==== Source data

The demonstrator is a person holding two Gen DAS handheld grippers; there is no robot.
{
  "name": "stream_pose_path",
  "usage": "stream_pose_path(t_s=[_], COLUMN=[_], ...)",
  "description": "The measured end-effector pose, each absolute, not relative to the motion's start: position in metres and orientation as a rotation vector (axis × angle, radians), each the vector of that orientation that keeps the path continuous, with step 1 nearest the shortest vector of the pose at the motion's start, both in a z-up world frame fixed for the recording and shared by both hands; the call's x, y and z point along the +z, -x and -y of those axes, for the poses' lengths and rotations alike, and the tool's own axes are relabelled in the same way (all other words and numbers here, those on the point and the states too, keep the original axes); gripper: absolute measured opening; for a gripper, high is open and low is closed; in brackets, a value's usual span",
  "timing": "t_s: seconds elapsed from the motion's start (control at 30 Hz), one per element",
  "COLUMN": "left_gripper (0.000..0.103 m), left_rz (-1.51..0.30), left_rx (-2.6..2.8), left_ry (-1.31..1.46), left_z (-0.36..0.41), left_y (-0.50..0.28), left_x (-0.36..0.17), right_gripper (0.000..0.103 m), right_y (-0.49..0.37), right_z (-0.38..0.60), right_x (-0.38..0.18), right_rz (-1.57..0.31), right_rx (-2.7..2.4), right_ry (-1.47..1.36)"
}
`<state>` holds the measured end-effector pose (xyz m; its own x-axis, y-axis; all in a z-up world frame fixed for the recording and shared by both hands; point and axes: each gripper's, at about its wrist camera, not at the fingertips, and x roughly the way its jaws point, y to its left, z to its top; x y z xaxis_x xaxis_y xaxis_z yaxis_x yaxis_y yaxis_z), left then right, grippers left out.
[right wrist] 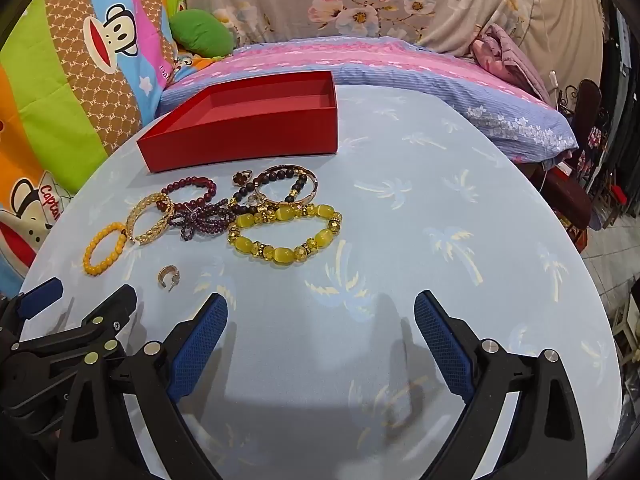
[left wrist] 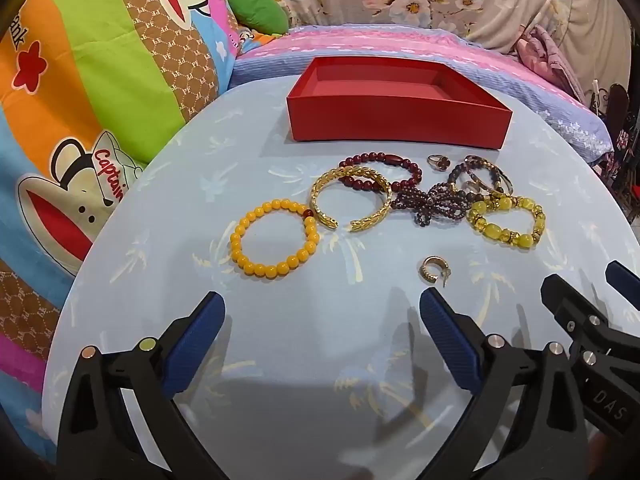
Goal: Organize jewelry
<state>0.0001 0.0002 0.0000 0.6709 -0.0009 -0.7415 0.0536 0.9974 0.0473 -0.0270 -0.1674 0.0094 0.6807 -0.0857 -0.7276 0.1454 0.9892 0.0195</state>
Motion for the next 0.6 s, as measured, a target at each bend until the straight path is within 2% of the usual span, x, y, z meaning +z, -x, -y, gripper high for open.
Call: stream_pose_path(t_s=[0.6], left_gripper=[0.092], left_rz=[-0.834], left_rx=[-0.036], left_ry=[-0.062], left_z=[0.0026], left_y=[0.0029], left_x=[-0.0009], right_gripper=[0.091], right_y=[0.0260], right_z=[0.1668], right_x=[0.0098], right_rz=[-0.814], right_rx=[-0.127], right_ry=[-0.073])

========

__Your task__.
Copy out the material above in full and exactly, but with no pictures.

__Task response__.
The demonstrator is a person holding two Gen DAS handheld grippers; there is no robot.
{
  "name": "stream_pose_path",
  "usage": "stream_pose_path(t_s=[_], COLUMN=[_], ...)",
  "description": "The measured end-effector pose, each absolute, not relative to the motion's start: position in metres and orientation as a rotation vector (axis × angle, radians), each the vector of that orientation that keeps the path continuous, with step 1 nearest the shortest vector of the pose at the motion's start, both in a z-up world frame fixed for the recording and shared by both hands; the call's x, y and z point along the +z, -x and -y of those axes, for the poses' lengths and rotations alike, and the tool's own axes are relabelled in the same way (all other words and numbers here, those on the point and the states too, keep the original axes); gripper: absolute measured opening; for a gripper, high is open and low is closed; in brackets, a value's usual span",
  "timing": "t_s: seconds elapsed from the motion's start (control at 30 Hz), one per element",
  "COLUMN": "left_gripper (0.000..0.103 m), left_rz (-1.51..0.30), left_rx (-2.6..2.8), left_ry (-1.31..1.46), left_z (-0.36..0.41), left_y (-0.50..0.28), left_x (-0.36..0.17), right_gripper (0.000..0.103 m), right_y (-0.49..0.37), right_z (-0.38..0.60), right_x (-0.38..0.18), right_rz (-1.57..0.31), right_rx (-2.7..2.4), right_ry (-1.47..1.36)"
}
`<state>` holds the measured end-effector pose (xyz m; its own x-axis, y-axis; all in a z-up world frame fixed for the recording and shared by both hands; point and axes: each gripper's, at about its wrist camera, not at the fingertips, and x roughly the way its jaws point, y to its left, z to its top; x y z xaxis_x xaxis_y xaxis_z yaxis_x yaxis_y yaxis_z), left then right, grippers left out.
[right wrist] 
[left wrist] 
Goal: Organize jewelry
<state>0.0001 0.0002 0.0000 0.6709 -0.0009 -0.7415 0.0536 0.9974 0.0473 -0.0270 -0.1674 0.0094 0.6807 -0.0857 -0.7276 0.1454 0.9892 0.0195</state>
Motion for the next 0.6 s, as measured, a target at each bend until the straight path is within 2% of the usual span, x, y, z meaning +z, -x, -y, gripper high for open.
Call: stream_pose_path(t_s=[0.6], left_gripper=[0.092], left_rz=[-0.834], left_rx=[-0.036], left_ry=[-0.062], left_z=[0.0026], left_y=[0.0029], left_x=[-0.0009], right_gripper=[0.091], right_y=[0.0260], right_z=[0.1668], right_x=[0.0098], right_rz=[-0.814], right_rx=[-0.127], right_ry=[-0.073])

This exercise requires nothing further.